Dipandang kampung ditangisi.
Tafsir sampiran : Bukik Putuih Rimbo Kaluang,dirandang jaguang dikuali. Bukit Putus adalah sebuah desa yang terletak dekat Bukittinggi, sedangkan Rimbo Kaluang adalah bagian dari Kota Padang yang sekarang bernama Padang Baru. Tak ada hubungan antara keduanya, hanya untuk mengambil persamaan bunyi. Yang dimaksud dengan direndang adalah dibakar dengan menggunakan kuali, sambil terus diaduk-aduk. Jadi tak ada hubungannya dengan rending Padang yang terkenal itu.
Tafsir isi pantun : Tikaik putuih nak batualang, dipandang kampuang ditangisi. Artinya tekadnya sudah bulat untuk bertualang kenegeri orang (merantau), Apapun yang akan terjadi, dia siap menghadapinya, apa yang akan terjadi, terjadilah, niatnya untuk meninggalkan kampung halaman itu tidak bisa ditawar lagi. Memang pada umumnya bagi orang Minang, pergi merantau itu identik dengan bertualang, mengadu nasib, yang lebih banyak bersifat untung-untungan. Tidak ada perencanaan yang matang sebelumnya, misalnya dinana dia akan menetap nanti, apa yang akan dikerjakannya, berapa modal yang harus dipersiapkan, siapa yang akan ditujunya dinegeri orang itu, semua dilihat bagaimana nanti saja, yang penting berangkat dulu.
Maka diatas kapal di Teluk Bayur, pada saat\saat kapal itu akan berangkat menuju Jakarta, dia akan berdiri memandang dan menangisi kampung halamannya daerah Minangkabau, sambil menyanyi:
Di Taluak Bayua den tamanuang, den lapeh pandang bakulilieng.
Tabayang rantau
nan kadijalang, dimakoh
beko badan manompang.
Jadi siapa yang akan ditujunya dan dimana (dimakoh beko badan manompang) belum jelas.

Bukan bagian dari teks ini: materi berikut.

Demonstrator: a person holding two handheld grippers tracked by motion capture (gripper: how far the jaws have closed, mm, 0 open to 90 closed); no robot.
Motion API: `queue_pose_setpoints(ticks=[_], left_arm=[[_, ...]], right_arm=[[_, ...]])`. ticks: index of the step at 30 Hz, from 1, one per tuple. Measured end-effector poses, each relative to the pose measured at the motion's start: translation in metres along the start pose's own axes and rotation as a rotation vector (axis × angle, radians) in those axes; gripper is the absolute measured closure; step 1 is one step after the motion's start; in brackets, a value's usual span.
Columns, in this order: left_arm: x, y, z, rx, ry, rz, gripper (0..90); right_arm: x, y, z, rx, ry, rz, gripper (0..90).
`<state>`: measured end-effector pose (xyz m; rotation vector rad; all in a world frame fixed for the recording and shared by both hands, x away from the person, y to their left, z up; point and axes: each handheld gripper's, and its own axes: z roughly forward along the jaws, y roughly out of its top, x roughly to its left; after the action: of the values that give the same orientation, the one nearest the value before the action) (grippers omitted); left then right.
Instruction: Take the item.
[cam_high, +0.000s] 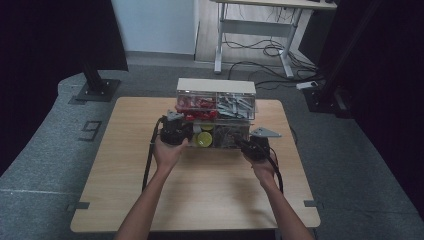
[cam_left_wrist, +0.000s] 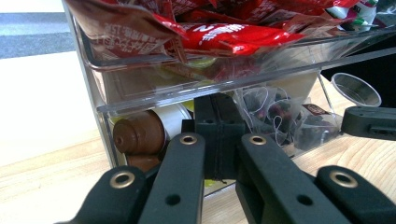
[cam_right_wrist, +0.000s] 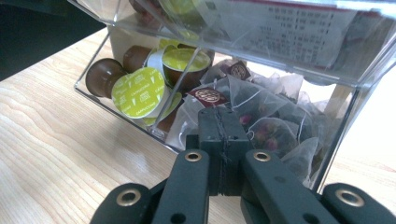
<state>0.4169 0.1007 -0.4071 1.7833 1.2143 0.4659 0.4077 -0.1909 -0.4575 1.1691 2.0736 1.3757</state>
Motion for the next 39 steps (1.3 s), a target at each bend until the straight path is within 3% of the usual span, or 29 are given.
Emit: queue_pose_setpoints(ticks=[39], left_arm=[[-0.002, 0.001, 0.0, 0.003, -0.002, -0.007, 89.6]], right_arm=[[-0.005, 0.002, -0.037, -0.073, -0.001, -0.013, 89.5]])
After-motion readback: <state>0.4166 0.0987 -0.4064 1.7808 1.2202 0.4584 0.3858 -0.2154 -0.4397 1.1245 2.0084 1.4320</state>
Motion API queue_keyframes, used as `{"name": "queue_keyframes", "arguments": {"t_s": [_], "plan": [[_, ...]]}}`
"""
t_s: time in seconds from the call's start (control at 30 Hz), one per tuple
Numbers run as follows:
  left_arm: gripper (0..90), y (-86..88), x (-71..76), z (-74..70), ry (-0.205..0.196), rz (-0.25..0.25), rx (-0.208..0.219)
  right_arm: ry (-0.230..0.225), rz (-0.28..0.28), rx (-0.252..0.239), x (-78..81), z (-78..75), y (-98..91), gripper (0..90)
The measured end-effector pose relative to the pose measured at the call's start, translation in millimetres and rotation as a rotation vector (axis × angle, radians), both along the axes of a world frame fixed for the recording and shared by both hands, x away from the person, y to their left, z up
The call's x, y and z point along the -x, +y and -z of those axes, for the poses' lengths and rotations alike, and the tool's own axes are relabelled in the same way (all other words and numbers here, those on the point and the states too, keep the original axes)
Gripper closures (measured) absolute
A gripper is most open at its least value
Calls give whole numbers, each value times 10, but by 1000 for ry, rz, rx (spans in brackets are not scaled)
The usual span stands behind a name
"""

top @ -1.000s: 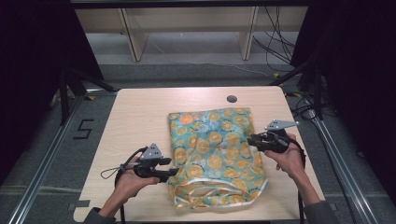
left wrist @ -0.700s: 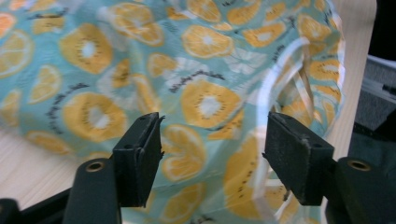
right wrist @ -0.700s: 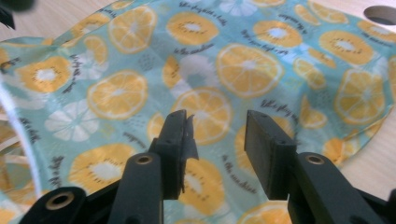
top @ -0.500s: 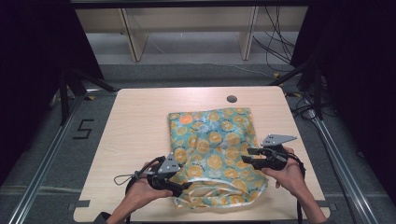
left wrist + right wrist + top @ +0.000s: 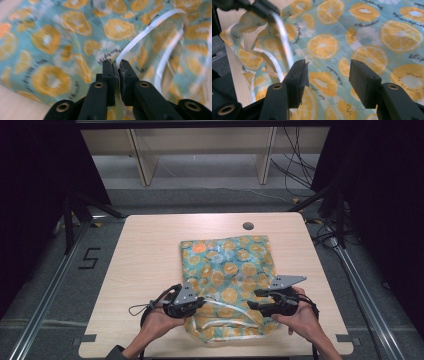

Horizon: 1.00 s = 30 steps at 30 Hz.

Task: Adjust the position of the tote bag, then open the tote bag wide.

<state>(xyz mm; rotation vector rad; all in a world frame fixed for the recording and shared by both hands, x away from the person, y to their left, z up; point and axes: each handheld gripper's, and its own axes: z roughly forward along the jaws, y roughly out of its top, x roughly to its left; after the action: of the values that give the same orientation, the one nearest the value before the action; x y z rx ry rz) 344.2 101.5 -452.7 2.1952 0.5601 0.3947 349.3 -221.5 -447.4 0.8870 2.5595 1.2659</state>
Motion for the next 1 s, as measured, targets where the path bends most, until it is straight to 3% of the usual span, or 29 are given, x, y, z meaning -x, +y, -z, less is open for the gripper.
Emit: {"name": "queue_keyframes", "arguments": {"t_s": [0.03, 0.1, 0.17, 0.2, 0.3, 0.33, 0.37, 0.43, 0.5, 0.53, 0.6, 0.67, 0.7, 0.73, 0.83, 0.9, 1.0], "plan": [[875, 2, -21, -44, -12, -5, 2, 17, -7, 6, 17, -18, 11, 483], [881, 21, -79, -136, -22, -9, 8, -32, -19, 1, 23, -25, 28, 483], [882, 52, -148, -229, -28, -27, 33, -13, -37, -9, 31, -46, 29, 483], [882, 66, -187, -265, -34, -37, 54, -29, -22, -7, 38, -62, 17, 483], [883, 113, -312, -373, -30, -68, 95, -35, -8, -30, 38, -80, 11, 483], [882, 130, -356, -405, -26, -75, 106, -8, -11, -29, 52, -97, 15, 483], [882, 147, -406, -425, -24, -77, 124, -24, -29, -33, 36, -104, 11, 483], [882, 176, -490, -467, -13, -105, 152, -31, -12, -31, 49, -136, -2, 477], [882, 192, -574, -483, -3, -112, 184, -48, -3, -45, 54, -141, 0, 476], [881, 192, -574, -483, -3, -112, 184, -37, -7, -43, 53, -147, -4, 475], [881, 207, -688, -502, -3, -126, 197, -64, -6, -39, 43, -147, -11, 465], [881, 212, -756, -509, 17, -139, 214, -59, -9, -31, 41, -156, -21, 462], [880, 215, -790, -512, 12, -143, 219, -24, 12, -39, 66, -158, -12, 463], [881, 213, -819, -508, 27, -147, 237, -49, 6, -28, 43, -158, -24, 465], [880, 220, -893, -518, 29, -159, 256, -58, 26, -17, 30, -147, -10, 484], [880, 227, -941, -512, 29, -159, 274, -72, 35, -12, -11, -136, -16, 527], [879, 244, -994, -487, 37, -179, 278, -90, 24, 15, -78, -121, -16, 669]]}}
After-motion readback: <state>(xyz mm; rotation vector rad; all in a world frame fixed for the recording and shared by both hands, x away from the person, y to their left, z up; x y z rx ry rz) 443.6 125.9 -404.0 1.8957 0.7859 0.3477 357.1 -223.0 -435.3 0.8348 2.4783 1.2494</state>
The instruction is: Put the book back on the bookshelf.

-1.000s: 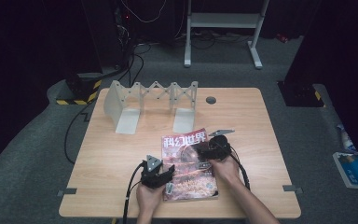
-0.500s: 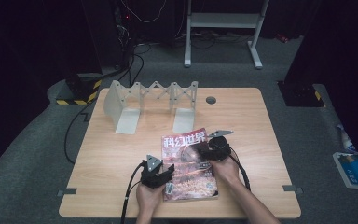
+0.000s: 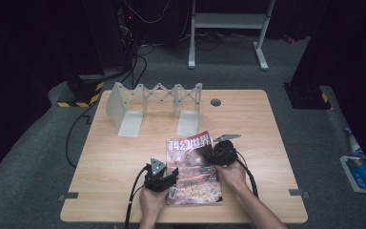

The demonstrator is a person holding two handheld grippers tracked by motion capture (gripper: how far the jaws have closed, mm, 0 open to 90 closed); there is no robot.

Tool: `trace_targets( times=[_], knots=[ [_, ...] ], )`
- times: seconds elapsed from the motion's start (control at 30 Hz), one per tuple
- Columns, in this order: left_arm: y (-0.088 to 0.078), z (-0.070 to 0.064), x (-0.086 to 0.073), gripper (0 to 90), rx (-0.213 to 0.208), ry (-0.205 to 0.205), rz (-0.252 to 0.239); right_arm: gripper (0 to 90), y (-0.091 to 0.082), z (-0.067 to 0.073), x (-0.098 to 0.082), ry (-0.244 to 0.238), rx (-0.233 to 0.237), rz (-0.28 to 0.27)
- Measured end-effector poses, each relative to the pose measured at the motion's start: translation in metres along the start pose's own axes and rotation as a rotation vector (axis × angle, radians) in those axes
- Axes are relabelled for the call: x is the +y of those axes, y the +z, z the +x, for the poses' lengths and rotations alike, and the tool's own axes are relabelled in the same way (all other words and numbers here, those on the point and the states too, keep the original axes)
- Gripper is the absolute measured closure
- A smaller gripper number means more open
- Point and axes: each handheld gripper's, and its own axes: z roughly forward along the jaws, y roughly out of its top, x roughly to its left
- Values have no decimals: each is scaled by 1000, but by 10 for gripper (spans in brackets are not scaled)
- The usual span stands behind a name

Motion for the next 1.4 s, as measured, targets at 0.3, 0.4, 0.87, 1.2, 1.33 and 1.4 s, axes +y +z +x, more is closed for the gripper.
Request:
trace_targets(
  times=[0.3, 0.4, 0.87, 1.2, 1.33, 1.4],
  knots=[
    [0, 0, 0, 451, 5, 5, -1, 621, -1, 1, -1, -11, -2, 17],
    [0, 0, 0, 451, 5, 3, -2, 639, -1, 1, -2, -9, 0, 15],
    [2, 2, 4, 363, -40, 38, 26, 829, -7, -2, -7, -23, 20, -2],
    [2, 17, 14, 379, -124, -15, 86, 879, -13, 0, -10, -34, 36, -51],
    [3, 20, 19, 354, -122, 14, 123, 883, -18, 3, -10, -42, 46, -72],
    [5, 23, 21, 346, -140, 9, 123, 884, -21, 5, -10, -49, 47, -82]
  ],
)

Tapi biasanya keadaan itu tidak berlangsung lama, kadang-kadang, karena rajin berbicara , berkomunikasi, mencari informasi, maka diatas kapal itu saja, sebelum sampai di Tanjung Priok, dia sudah menemukan siapa yang akan ditompangnya pertama kali dalam perantauannya itu.